> **Task requirements**
Return only those lines of the listing in which "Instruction" appears.

_ _ _ _ _ _ _

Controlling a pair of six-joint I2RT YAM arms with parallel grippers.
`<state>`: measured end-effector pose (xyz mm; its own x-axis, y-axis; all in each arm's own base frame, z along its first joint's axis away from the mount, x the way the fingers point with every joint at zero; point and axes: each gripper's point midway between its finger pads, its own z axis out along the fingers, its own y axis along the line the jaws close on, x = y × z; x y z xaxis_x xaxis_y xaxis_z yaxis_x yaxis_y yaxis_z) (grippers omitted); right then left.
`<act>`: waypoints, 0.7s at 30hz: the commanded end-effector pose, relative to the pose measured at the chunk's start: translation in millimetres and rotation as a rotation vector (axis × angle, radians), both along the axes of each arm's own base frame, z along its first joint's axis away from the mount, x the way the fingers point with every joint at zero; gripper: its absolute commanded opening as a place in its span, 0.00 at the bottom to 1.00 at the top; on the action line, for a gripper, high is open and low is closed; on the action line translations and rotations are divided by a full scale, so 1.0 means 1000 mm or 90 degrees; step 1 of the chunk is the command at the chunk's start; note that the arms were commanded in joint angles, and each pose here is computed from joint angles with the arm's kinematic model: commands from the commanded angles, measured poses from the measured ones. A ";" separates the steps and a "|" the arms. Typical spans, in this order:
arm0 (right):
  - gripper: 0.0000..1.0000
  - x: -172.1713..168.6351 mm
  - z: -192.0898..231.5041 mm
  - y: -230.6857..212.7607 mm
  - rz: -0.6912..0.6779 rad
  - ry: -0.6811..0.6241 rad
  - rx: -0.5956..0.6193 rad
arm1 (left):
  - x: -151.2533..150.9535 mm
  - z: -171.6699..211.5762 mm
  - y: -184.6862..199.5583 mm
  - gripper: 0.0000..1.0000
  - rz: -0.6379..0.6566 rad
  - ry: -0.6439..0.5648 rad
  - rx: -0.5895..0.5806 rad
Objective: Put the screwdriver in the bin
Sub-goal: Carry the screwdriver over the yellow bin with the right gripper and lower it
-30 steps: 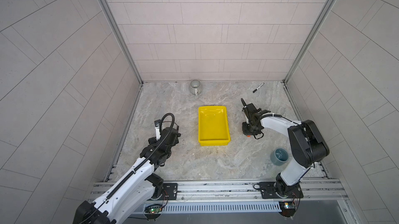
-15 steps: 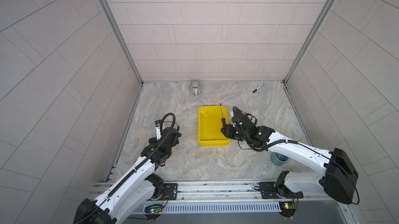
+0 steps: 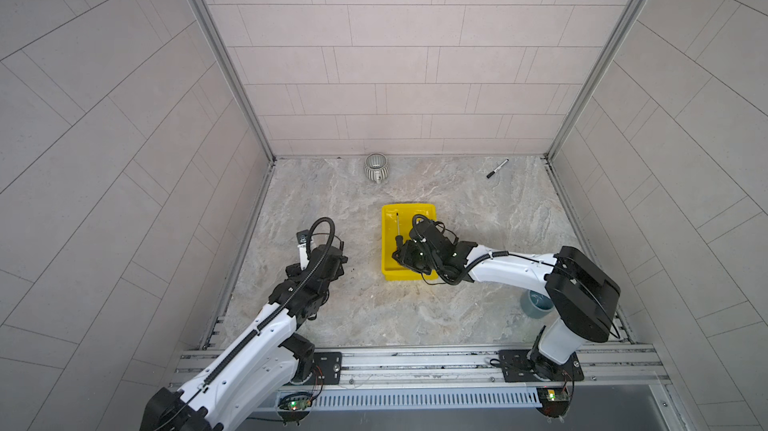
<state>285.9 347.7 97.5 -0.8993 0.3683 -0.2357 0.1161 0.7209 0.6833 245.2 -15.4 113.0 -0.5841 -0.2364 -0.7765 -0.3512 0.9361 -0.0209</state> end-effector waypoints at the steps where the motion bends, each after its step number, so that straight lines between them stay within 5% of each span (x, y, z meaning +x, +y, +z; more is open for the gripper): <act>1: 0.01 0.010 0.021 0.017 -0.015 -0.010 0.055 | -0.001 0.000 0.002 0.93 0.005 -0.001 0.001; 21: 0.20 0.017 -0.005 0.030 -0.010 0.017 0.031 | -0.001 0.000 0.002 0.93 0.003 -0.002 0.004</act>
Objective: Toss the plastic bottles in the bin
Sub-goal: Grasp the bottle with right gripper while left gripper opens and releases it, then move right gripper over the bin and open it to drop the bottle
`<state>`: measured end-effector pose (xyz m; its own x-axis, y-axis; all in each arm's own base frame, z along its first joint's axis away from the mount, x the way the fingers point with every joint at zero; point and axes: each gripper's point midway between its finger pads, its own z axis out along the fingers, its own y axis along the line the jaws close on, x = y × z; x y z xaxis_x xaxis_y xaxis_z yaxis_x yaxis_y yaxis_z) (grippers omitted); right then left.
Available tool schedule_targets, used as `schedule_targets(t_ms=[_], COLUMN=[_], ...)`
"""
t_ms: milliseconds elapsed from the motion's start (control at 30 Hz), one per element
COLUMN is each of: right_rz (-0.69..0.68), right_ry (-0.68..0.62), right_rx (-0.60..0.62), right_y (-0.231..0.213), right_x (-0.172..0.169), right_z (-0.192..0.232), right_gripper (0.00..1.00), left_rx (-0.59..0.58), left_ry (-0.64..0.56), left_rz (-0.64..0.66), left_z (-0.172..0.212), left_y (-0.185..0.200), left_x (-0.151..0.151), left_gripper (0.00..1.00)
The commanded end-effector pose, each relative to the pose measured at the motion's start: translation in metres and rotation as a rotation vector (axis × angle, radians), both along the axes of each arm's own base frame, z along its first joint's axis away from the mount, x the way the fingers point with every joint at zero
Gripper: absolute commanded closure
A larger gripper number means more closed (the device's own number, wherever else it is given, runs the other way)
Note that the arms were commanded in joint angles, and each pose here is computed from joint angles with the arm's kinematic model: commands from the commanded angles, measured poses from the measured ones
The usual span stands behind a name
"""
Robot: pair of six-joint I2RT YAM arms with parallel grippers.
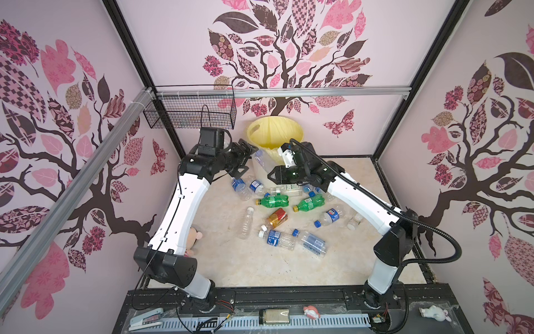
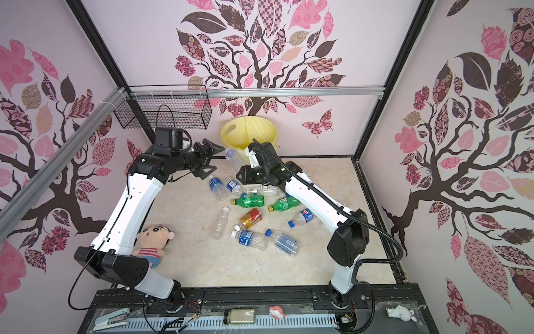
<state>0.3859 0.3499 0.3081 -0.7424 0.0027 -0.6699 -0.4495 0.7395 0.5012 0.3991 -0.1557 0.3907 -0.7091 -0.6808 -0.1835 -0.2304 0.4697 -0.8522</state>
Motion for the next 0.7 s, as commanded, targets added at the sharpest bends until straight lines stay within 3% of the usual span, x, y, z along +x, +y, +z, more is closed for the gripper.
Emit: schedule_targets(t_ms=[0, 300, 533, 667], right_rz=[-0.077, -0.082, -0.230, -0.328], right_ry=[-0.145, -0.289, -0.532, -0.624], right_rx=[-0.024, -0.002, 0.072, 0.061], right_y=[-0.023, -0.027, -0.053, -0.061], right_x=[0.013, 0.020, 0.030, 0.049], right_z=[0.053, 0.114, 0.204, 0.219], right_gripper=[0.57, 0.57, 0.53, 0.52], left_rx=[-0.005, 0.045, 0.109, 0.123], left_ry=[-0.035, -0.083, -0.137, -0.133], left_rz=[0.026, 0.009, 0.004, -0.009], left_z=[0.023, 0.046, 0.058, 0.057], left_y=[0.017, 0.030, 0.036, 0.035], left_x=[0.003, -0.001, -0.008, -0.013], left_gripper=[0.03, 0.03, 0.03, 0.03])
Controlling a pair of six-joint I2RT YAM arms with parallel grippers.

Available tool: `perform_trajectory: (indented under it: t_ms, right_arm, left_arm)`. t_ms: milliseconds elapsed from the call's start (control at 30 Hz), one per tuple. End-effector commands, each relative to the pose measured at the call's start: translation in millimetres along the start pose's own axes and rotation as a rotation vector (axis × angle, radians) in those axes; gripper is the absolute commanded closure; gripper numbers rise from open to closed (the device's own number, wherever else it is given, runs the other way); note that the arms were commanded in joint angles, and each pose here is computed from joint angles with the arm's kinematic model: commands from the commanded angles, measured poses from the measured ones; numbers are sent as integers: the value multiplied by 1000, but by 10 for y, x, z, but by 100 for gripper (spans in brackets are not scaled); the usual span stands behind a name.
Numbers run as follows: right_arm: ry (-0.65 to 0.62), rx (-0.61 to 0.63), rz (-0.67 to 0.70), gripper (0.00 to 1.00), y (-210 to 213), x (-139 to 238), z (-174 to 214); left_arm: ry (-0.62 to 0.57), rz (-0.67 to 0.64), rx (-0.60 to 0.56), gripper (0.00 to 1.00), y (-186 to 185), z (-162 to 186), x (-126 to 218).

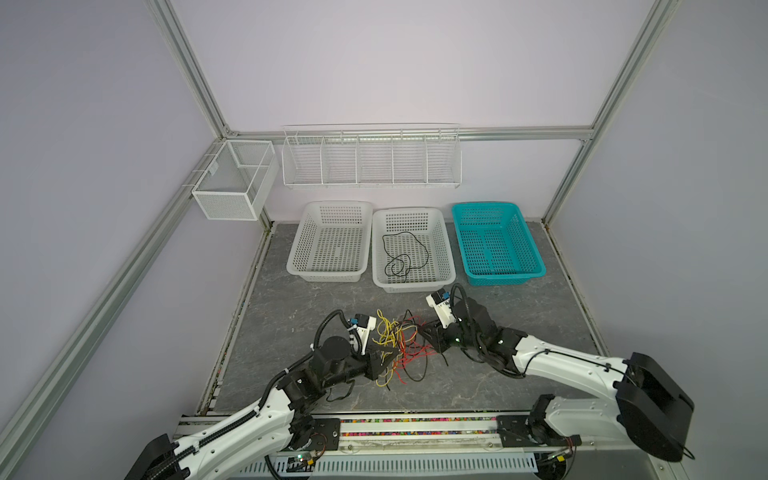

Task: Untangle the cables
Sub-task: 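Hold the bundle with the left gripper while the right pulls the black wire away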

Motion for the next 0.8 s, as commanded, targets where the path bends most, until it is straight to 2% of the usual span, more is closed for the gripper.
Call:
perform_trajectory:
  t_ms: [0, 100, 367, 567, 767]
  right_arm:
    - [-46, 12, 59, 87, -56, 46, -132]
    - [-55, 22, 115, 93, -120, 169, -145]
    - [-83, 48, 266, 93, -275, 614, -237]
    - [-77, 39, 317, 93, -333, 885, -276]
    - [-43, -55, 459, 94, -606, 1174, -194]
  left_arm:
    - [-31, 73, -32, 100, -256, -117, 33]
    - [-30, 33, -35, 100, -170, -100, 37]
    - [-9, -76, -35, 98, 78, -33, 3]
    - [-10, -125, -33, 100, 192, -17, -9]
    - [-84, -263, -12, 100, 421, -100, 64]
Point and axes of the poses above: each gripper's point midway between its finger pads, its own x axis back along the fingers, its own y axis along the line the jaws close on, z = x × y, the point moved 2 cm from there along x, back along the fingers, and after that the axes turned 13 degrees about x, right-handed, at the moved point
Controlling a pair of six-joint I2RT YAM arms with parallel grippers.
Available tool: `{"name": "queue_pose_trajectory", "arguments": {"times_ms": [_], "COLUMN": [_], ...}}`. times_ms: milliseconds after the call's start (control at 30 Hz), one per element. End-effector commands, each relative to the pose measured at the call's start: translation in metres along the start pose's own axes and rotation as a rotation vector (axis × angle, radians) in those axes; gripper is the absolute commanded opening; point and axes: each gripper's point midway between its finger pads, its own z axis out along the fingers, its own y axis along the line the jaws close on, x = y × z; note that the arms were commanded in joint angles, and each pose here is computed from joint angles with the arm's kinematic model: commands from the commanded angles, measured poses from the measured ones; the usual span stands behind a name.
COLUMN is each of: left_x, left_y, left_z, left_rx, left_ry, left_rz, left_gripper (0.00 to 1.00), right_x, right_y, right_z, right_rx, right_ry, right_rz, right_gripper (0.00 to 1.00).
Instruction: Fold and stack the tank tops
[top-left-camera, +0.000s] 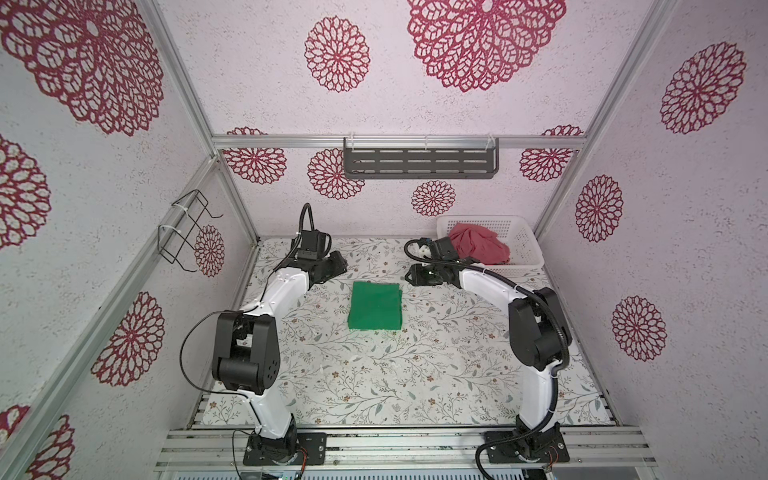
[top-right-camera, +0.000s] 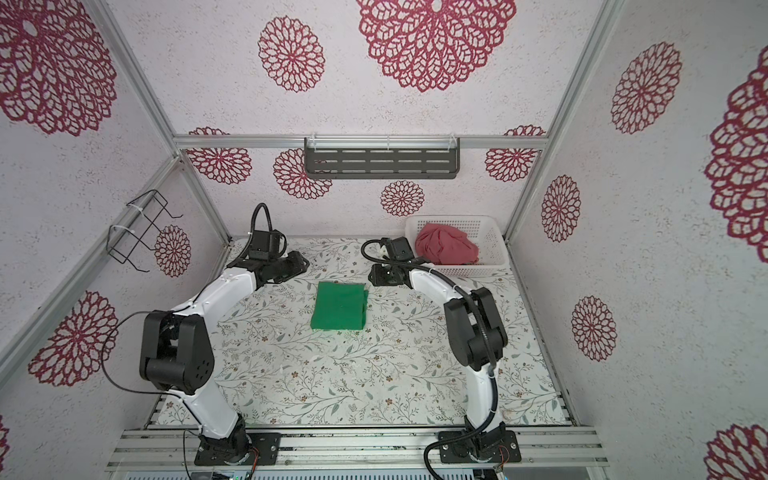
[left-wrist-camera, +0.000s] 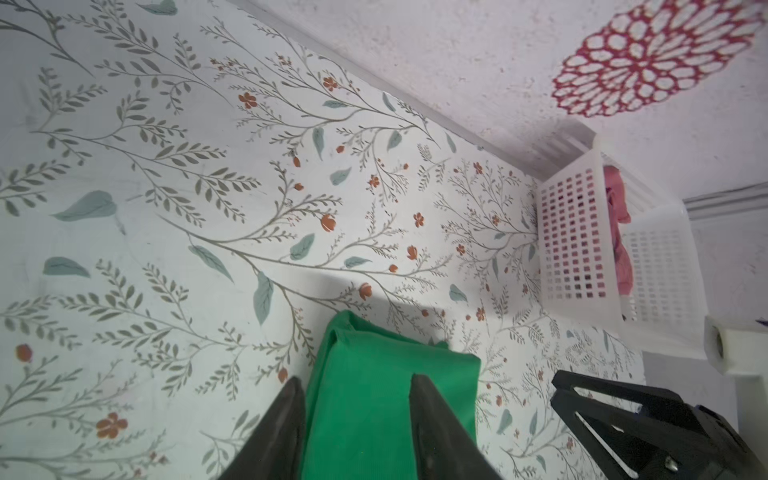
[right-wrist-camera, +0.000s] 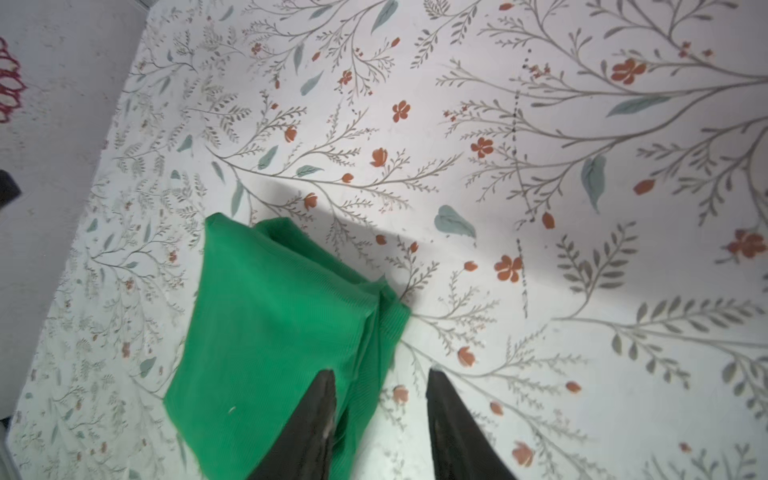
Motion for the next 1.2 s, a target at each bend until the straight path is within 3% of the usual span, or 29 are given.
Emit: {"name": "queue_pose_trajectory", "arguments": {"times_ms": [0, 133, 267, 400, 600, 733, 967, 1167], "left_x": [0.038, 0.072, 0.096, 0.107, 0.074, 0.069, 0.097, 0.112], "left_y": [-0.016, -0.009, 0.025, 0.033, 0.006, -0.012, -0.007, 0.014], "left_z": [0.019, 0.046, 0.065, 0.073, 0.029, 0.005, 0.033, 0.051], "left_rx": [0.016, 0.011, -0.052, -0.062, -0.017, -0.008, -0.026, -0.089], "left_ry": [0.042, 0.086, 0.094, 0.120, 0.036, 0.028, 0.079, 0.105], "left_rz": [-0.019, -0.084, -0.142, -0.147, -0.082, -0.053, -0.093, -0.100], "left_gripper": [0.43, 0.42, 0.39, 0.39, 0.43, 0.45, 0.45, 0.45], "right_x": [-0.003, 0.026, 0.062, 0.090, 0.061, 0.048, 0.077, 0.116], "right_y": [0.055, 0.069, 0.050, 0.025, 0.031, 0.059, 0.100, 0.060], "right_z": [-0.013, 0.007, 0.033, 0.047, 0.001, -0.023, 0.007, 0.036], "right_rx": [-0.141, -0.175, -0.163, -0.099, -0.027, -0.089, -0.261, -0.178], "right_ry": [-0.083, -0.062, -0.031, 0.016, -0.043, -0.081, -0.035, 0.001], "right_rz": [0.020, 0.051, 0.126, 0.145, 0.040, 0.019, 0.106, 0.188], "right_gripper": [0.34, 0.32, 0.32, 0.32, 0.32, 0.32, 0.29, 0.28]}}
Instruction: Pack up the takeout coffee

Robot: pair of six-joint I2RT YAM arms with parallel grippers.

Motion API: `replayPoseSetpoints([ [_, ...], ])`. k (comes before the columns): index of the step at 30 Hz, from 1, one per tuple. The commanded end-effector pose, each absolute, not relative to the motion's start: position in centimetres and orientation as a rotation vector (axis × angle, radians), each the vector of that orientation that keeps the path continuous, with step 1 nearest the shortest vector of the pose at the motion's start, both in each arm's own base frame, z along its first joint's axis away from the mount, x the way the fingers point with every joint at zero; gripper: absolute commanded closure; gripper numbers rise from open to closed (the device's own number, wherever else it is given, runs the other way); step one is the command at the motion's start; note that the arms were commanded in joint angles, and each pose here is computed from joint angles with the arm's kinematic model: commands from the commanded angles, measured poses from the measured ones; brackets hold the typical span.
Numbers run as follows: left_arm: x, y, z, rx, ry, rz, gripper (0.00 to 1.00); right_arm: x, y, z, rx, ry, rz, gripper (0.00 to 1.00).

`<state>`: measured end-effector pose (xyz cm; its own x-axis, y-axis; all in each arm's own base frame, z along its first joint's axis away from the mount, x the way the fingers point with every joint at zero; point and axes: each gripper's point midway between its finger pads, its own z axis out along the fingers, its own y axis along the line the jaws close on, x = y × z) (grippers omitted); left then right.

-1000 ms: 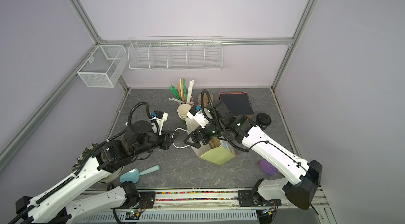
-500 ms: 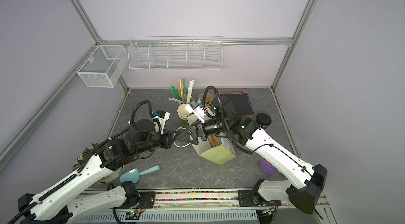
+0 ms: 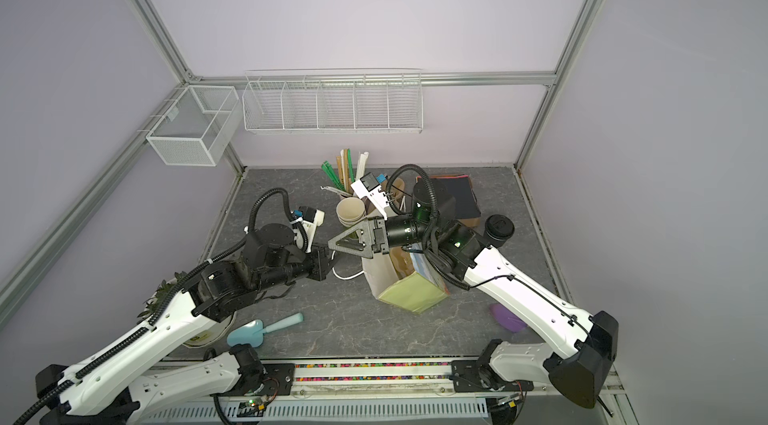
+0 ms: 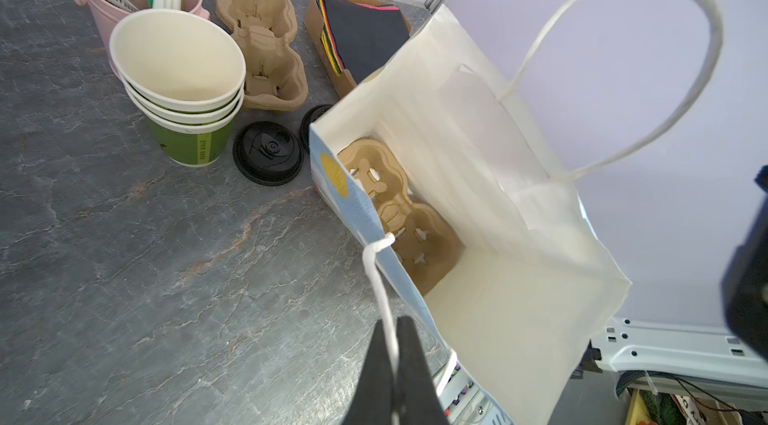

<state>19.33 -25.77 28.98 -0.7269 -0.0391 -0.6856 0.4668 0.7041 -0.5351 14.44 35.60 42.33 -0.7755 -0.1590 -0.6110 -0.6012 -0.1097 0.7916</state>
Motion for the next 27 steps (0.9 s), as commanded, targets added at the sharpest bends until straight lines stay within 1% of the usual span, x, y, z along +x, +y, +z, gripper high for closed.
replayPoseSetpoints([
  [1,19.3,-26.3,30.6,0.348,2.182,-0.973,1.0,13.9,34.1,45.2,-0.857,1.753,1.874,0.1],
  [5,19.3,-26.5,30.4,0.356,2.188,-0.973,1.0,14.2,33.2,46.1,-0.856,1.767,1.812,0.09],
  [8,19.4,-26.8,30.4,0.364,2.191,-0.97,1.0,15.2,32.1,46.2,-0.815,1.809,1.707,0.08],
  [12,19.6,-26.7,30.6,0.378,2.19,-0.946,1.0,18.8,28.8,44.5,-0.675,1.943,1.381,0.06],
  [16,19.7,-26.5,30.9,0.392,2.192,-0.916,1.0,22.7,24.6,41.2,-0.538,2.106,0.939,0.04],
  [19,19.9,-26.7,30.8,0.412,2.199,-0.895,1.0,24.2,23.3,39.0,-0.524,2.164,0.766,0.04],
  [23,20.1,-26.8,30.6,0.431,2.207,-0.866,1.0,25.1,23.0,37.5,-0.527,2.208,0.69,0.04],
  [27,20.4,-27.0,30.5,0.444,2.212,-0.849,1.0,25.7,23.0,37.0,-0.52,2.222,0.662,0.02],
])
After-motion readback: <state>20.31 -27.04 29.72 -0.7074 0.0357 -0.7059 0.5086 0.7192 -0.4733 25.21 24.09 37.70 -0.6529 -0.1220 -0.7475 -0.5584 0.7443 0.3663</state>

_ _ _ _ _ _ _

> **Written answer**
Instruction: Fold and stack the tank tops
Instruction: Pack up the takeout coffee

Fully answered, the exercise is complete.